• _WHAT YOU NEED TO DO_
Set down every record below exactly as it appears, but without the pictures.
◇ ◇ ◇ ◇
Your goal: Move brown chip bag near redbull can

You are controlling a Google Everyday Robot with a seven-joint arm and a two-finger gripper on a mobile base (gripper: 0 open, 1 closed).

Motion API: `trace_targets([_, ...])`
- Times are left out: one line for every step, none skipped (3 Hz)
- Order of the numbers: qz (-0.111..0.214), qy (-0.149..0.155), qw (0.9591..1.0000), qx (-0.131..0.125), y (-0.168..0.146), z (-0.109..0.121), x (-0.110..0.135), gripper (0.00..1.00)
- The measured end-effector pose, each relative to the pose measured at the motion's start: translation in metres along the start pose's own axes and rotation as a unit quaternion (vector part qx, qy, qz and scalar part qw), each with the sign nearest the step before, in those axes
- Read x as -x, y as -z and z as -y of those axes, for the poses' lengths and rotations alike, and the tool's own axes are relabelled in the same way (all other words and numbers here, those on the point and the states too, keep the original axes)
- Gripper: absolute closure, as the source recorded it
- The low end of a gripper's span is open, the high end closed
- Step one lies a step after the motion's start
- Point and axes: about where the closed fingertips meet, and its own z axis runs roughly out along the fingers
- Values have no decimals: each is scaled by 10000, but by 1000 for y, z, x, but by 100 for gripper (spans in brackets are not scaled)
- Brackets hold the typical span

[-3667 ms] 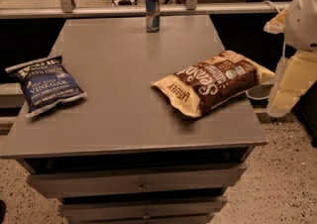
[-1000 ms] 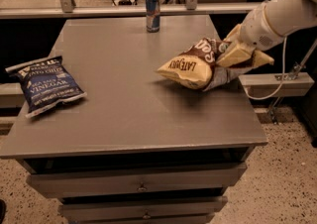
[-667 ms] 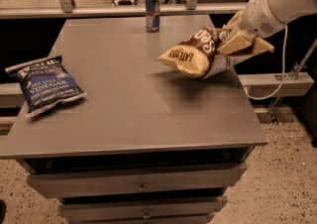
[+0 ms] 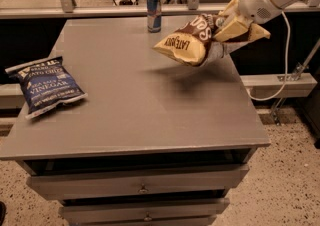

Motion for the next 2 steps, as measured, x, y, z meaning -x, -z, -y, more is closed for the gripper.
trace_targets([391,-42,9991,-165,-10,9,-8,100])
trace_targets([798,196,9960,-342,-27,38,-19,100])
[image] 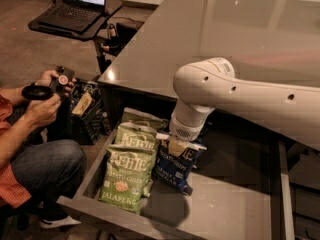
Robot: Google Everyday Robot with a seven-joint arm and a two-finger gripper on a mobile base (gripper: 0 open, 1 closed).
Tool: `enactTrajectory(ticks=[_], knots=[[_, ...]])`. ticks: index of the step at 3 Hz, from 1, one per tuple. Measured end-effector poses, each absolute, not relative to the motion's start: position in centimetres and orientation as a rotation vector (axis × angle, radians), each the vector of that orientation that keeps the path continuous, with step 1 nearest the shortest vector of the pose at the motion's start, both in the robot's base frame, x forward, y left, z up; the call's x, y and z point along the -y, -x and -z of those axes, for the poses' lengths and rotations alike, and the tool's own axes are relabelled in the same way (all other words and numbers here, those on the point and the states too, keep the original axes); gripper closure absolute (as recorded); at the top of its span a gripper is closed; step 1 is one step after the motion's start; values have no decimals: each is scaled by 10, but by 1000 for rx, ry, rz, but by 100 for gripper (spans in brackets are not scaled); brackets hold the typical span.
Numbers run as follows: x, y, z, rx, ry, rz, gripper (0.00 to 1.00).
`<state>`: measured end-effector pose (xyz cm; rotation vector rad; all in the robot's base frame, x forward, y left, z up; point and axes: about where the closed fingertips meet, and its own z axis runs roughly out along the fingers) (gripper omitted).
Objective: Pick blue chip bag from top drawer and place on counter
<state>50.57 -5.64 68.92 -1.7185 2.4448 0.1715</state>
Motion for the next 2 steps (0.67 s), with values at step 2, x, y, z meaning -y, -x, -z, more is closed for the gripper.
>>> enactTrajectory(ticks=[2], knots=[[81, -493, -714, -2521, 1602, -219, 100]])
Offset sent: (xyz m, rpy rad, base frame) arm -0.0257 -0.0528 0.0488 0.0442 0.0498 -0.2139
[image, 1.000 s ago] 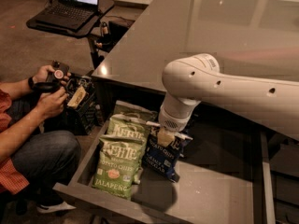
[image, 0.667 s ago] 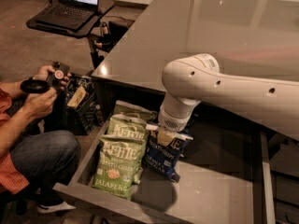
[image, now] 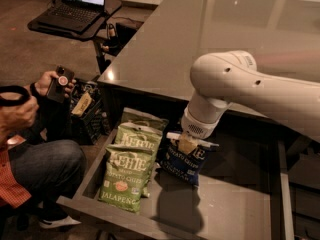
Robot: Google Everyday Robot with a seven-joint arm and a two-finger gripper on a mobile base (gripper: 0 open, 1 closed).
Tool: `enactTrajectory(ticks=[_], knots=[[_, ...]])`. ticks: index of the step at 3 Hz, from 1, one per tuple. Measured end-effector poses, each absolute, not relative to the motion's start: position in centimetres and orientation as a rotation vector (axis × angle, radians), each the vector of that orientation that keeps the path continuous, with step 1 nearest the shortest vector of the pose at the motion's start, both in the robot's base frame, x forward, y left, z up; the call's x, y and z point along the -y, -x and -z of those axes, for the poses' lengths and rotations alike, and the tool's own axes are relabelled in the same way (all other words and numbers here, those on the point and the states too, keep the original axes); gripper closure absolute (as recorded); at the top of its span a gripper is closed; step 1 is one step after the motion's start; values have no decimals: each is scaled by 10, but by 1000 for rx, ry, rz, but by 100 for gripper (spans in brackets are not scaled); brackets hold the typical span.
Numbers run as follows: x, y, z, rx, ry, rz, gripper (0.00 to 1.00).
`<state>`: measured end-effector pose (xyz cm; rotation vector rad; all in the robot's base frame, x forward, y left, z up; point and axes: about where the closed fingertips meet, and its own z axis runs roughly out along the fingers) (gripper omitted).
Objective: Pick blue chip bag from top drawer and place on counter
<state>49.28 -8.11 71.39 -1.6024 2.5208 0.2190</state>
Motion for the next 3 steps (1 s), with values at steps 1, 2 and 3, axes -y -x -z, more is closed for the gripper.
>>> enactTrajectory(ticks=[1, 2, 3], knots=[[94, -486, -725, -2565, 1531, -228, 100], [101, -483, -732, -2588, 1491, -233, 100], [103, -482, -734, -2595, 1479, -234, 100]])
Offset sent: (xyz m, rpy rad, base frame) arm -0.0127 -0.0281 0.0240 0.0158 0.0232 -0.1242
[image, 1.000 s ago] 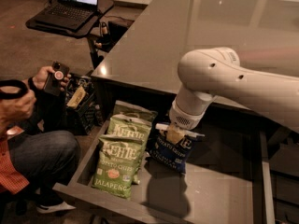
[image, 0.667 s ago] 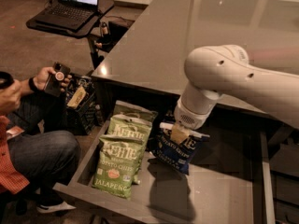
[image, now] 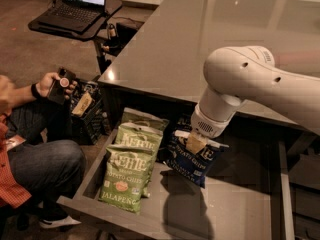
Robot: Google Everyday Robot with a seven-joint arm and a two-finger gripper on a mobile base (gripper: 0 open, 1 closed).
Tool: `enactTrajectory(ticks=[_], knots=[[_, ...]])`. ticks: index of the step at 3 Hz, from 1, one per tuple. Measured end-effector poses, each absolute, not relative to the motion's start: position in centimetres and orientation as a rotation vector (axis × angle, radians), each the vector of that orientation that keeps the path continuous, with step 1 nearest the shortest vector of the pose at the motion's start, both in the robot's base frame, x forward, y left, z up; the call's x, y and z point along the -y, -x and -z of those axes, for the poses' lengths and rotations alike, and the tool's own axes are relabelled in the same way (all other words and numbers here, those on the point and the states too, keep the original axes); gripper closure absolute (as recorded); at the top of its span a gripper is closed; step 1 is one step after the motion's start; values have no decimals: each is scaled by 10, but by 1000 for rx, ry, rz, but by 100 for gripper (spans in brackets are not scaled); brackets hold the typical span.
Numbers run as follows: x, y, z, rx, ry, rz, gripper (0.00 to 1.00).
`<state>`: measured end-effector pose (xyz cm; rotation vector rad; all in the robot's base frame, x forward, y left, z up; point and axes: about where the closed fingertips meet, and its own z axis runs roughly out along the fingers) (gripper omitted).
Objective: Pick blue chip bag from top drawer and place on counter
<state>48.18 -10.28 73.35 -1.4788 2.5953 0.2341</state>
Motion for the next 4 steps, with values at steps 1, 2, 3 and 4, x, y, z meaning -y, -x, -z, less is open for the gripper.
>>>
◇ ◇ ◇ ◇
• _ANSWER SECTION_
Your goal: Move brown chip bag near redbull can

You are controlling a Google Everyday Robot with a seven-joint arm and a two-finger gripper on a mobile base (gripper: 0 open, 1 closed).

Motion API: `trace_targets([_, ...])`
- Times are left out: one line for every step, none skipped (3 Hz)
- Order of the numbers: qz (-0.111..0.214), qy (-0.149..0.155), qw (0.9591..1.0000), qx (-0.131..0.125), y (-0.168..0.146), z (-0.109..0.121), x (-0.110..0.135), gripper (0.00..1.00)
- The measured end-effector pose, each relative to the pose measured at the motion's start: translation in metres along the start pose's own axes and rotation as a unit quaternion (vector part qx, qy, qz and scalar part qw), each with the sign nearest the step before, in those axes
- Read x as -x, y as -z and z as -y of those axes, for the poses' lengths and rotations alike, and the tool's own axes are relabelled in the same way (all other words and numbers here, those on the point and the states too, keep the original axes)
- Gripper: absolute closure, as the source recorded it
- The low end of a gripper's span is open, the high end closed
- Step one lies a step after the motion's start
- Point and axes: about where the closed fingertips meet, and its own z axis runs roughly out along the fingers
- Values have no decimals: each is scaled by 10000, but by 1000 for y, z, x, but by 100 for gripper (spans in brackets are not scaled)
- Brackets hold the typical span

[-3667 ms] 
[-1000 ms] 
[-667 ms] 
[+0 ms] 

Motion for the next 2 steps, as measured, x, y, z meaning -x, -z, -y, more is closed for the gripper.
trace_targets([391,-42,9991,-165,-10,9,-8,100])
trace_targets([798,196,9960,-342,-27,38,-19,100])
[image] 
Robot: Google Everyday Robot with a seven-joint arm and a two-finger gripper on a mobile base (gripper: 0 open, 1 closed).
Tool: `enactTrajectory(ticks=[_], knots=[[_, ...]])`. ticks: index of the step at 3 Hz, from 1, one per tuple. Measured end-effector poses, each absolute, not relative to the motion's start: position in centimetres and orientation as a rotation vector (axis × angle, radians), each the vector of that orientation that keeps the path continuous, with step 1 nearest the shortest vector of the pose at the motion's start, both in the robot's base frame, x forward, y left, z up; the call's x, y and z point along the -y, -x and -z of those axes, for the poses' lengths and rotations alike, and the tool's own axes are relabelled in the same way (all other words and numbers here, those on the point and the states too, keep the original axes); gripper closure absolute (as recorded); at the top of its span a gripper is closed; step 1 is one step after the motion's start; values have no decimals: each is scaled by 10, but by 1000 for rx, ry, rz, but by 100 for gripper (spans in brackets are not scaled); brackets hold the typical span.
Numbers run as follows: x, y, z, rx, ry, rz, gripper (0.00 to 1.00).
`<state>`: measured end-effector pose (xyz cm; rotation vector rad; all in the robot's base frame, x forward, y left, z up; point and axes: about where the closed fingertips meet, and its own z axis runs roughly out along the fingers) (gripper omitted).
Objective: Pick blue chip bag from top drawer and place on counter
<state>50.57 -5.64 68.92 -1.7185 2.4448 0.1715</state>
Motion for the next 2 steps (0.67 s), with values at step 2, x, y, z meaning -y, -x, -z, more is closed for the gripper.
>>> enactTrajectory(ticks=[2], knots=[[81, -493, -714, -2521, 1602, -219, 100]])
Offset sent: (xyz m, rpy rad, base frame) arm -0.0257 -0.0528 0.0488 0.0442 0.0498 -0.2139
[image, 1.000 s ago] 
[image, 0.667 s ago] 
[image, now] 
Robot: Google Everyday Robot with a seven-joint arm and a two-finger gripper on a mobile base (gripper: 0 open, 1 closed).
Tool: `enactTrajectory(ticks=[_], knots=[[_, ...]])`. ticks: index of the step at 3 Hz, from 1, one per tuple. Measured end-effector poses, each absolute, not relative to the motion's start: position in centimetres and orientation as a rotation vector (axis × angle, radians), each the vector of that orientation that keeps the path continuous, with step 1 nearest the shortest vector of the pose at the motion's start, both in the robot's base frame, x forward, y left, z up; the call's x, y and z point along the -y, -x and -z of those axes, for the poses' lengths and rotations alike, and the tool's own axes are relabelled in the same way (all other words and numbers here, those on the point and the states too, keep the original axes); gripper closure absolute (as recorded); at the top of its span a gripper is closed; step 1 is one step after the motion's start; values have no decimals: each is scaled by 10, but by 1000 for rx, ry, rz, but by 100 for gripper (spans in brackets are not scaled); brackets hold the typical span.
Numbers run as follows: x, y, z, rx, ry, rz, gripper (0.00 to 1.00).
`<state>`: measured end-effector pose (xyz cm; rotation vector rad; all in the robot's base frame, x forward, y left, z up; point and axes: about where the closed fingertips meet, and its own z axis runs roughly out along the fingers) (gripper omitted).
Objective: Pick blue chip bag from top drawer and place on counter
<state>49.28 -8.11 71.39 -1.6024 2.5208 0.2190</state>
Motion for the next 3 steps (1 s), with values at steps 1, 2 and 3, axes -y -x -z, more is closed for the gripper.
>>> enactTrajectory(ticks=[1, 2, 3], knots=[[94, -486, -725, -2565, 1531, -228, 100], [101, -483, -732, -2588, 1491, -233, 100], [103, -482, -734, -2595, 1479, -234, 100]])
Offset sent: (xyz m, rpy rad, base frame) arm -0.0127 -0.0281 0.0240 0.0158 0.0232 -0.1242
[image, 1.000 s ago] 
[image, 0.667 s ago] 
[image, now] 
Robot: Google Everyday Robot with a seven-joint arm and a two-finger gripper on a mobile base (gripper: 0 open, 1 closed).
Tool: `enactTrajectory(ticks=[_], knots=[[_, ...]])`. ticks: index of the step at 3 Hz, from 1, one per tuple. Measured end-effector poses, each absolute, not relative to the motion's start: position in centimetres and orientation as a rotation vector (axis × angle, radians), each the vector of that orientation that keeps the path continuous, with step 1 nearest the shortest vector of the pose at the motion's start, both in the robot's base frame, x forward, y left, z up; the call's x, y and z point along the -y, -x and -z of those axes, for the poses' lengths and rotations alike, and the tool's own axes are relabelled in the same way (all other words and numbers here, those on the point and the states too, keep the original axes); gripper closure absolute (as recorded); at the top of its span a gripper is closed; step 1 is one step after the motion's start; values have no decimals: each is scaled by 10, but by 1000 for rx, ry, rz, but by 100 for gripper (spans in brackets are not scaled); brackets hold the typical span.
Numbers run as follows: x, y, z, rx, ry, rz, gripper (0.00 to 1.00).
`<state>`: measured end-effector pose (xyz cm; rotation vector rad; all in the robot's base frame, x forward, y left, z up; point and axes: about where the closed fingertips meet, and its own z axis runs roughly out along the fingers) (gripper omitted).
Objective: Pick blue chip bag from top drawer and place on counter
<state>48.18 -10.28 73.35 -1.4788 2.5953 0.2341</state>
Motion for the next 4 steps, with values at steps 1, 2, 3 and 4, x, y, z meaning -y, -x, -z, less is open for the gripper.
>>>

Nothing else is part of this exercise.